Il en serait de même de la Turquie, si l’on y trouvait quelque sécurité, car elle renferme une étendue de 8 millions d’hectares de forêts à peu près inexploitées. Le gouvernement turc a bien songé à tirer parti de ces richesses naturelles, lorsque, galvanisé par la guerre d’Orient, il secoua pendant un moment sa torpeur habituelle. Il demanda même à la France de mettre à sa disposition des agens pour étudier les ressources forestières du pays, pour y organiser des exploitations et y créer un personnel spécial. Deux fonctionnaires de l’administration des forêts, MM. Sthême et Tassy, furent envoyés en Turquie, et depuis quatre années ils se dévouent à former des élèves[1], à étudier les projets de travaux publics, à préciser les bases d’un code rural et forestier : tâche difficile et ingrate dans un pays où il n’y a ni organisation administrative, ni code civil, où l’on ignore comment peut s’acquérir et se transmettre la propriété foncière, où l’on ne sait même pas à qui elle appartient, mais tâche bien digne de tenter l’ambition de la France, et qui prouvera une fois de plus qu’après avoir versé son sang pour sauver la Turquie, elle n’a reculé devant aucun effort pour la régénérer.

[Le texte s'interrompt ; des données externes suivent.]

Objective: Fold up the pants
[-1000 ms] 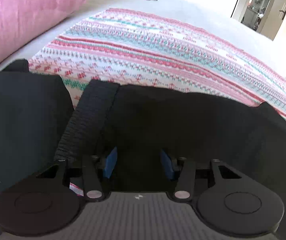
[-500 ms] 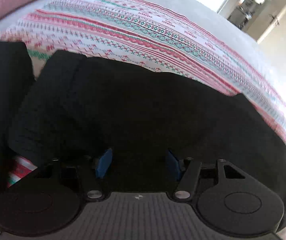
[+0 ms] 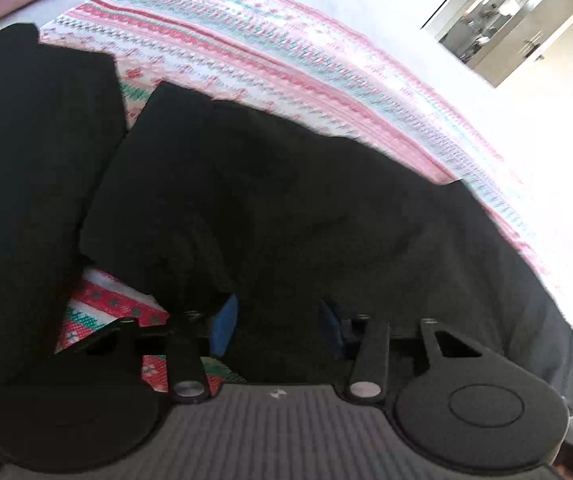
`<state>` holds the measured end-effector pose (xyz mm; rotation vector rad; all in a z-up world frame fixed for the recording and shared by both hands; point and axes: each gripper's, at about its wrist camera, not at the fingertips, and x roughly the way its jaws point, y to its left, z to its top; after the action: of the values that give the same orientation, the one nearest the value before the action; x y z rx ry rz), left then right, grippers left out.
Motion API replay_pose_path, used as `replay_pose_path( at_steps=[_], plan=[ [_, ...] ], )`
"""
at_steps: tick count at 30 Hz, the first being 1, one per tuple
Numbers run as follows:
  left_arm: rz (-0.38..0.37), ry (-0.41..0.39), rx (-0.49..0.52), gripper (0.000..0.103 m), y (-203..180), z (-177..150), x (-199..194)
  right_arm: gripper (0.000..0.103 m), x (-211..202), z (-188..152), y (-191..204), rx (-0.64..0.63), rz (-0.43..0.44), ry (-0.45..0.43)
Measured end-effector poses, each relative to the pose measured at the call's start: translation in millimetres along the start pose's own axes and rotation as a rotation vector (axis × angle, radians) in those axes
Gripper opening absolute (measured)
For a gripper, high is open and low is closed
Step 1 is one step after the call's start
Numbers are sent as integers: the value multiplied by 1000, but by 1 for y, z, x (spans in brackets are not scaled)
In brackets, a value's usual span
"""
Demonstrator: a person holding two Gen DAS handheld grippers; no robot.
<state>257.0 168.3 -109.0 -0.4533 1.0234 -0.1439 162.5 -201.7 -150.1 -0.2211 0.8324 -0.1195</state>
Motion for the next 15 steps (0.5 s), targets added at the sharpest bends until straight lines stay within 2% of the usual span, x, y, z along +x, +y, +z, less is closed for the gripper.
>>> replay_pose_path(
  at_steps=[2,6,8,10,12,13,15],
  plan=[
    [-76,-6,10,47,-7,-2,-5,62,-2,-3,-2,1,10,-4],
    [-31,-64,143,52,-36,-12,-8,62,-7,-1,-24,3,57,20],
    [-7,-64,185,56,-49,-16,1,63,-16,0,-47,94,13,-20],
    [-6,-19,190,56,-57,-20,14,68,-20,3,-84,243,-31,-46],
    [-3,45,165,56,-61,-26,31,69,-12,-2,-126,408,-83,6],
    [14,36,184,56,-64,-29,33,68,-6,-6,-142,454,-111,40],
    [51,27,252,56,-74,-35,31,68,-9,-14,-175,555,-138,27]
  ],
)
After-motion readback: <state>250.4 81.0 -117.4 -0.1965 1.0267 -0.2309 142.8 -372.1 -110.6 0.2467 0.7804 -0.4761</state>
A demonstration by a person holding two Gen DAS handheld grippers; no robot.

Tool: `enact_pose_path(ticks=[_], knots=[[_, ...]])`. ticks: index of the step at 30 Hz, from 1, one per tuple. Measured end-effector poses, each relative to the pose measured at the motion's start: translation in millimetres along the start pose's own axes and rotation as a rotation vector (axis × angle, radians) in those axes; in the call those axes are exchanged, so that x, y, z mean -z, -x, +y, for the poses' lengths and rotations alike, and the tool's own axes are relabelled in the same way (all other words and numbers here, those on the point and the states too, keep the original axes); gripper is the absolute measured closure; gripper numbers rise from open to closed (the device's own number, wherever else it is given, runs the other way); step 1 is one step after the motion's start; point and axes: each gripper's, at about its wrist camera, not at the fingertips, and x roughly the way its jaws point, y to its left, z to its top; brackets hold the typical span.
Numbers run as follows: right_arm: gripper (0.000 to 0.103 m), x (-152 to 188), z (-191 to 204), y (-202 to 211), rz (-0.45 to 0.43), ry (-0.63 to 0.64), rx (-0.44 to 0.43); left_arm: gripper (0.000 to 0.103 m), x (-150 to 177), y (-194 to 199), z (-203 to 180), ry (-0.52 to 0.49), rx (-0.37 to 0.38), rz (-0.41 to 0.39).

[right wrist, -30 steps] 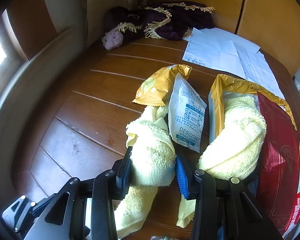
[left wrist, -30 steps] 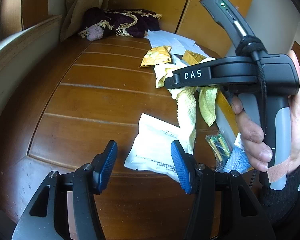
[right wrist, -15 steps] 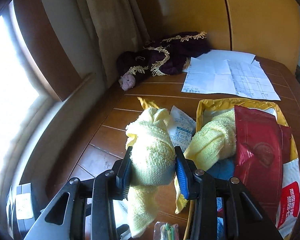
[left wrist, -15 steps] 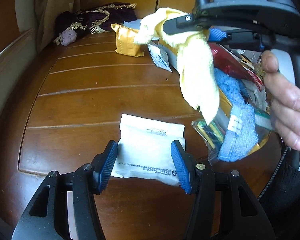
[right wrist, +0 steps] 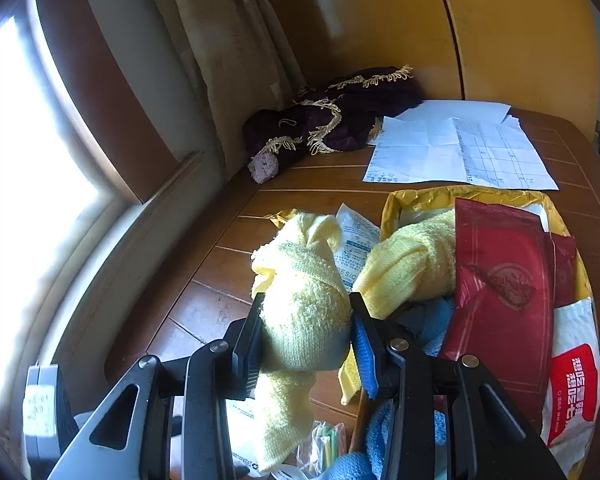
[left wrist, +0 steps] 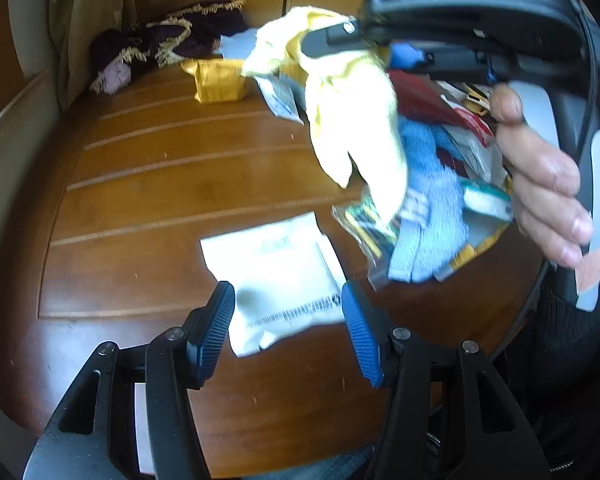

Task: Organize soft objects
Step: 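Carry the desiccant packet and yellow towel toward the tray with both tools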

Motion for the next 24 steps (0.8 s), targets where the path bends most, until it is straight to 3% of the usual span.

Les États-Unis sont pour la France un centre d’approvisionnement des plus remarquables. Les forêts y sont, quant aux essences, à peu près semblables à celles de nos climats, mais elles ont un aspect grandiose que ne présentent pas les nôtres. Les arbres atteignent sur ce sol vierge des dimensions prodigieuses, et il n’est pas rare, surtout en Californie et dans l’Orégon, de trouver des pins de 100 mètres de hauteur sur 10 mètres de circonférence. Ces arbres gigantesques sont employés dans la marine, et servent de fret de retour aux bâtimens qui transportent des émigrans. Le territoire de l’Amérique du Nord n’était autrefois qu’une vaste forêt sillonnée d’immenses cours d’eau et entrecoupée, de prairies et de savanes.

  1. Une école forestière a été créée à Constantinople et placée sous la direction spéciale de M. Tassy. Le Journal de Constantinople vient de nous apprendre que des examens de sortie ont eu lieu pour la première fois à la fin de l’année 1860, en présence du grand-vizir lui-même et de plusieurs autres grands dignitaires. Neuf élèves ont été reconnus aptes à être employés comme agens forestiers et vont être chargés de la gestion de 100,000 hectares de forêts, dont on espère un revenu annuel de 6 millions de francs »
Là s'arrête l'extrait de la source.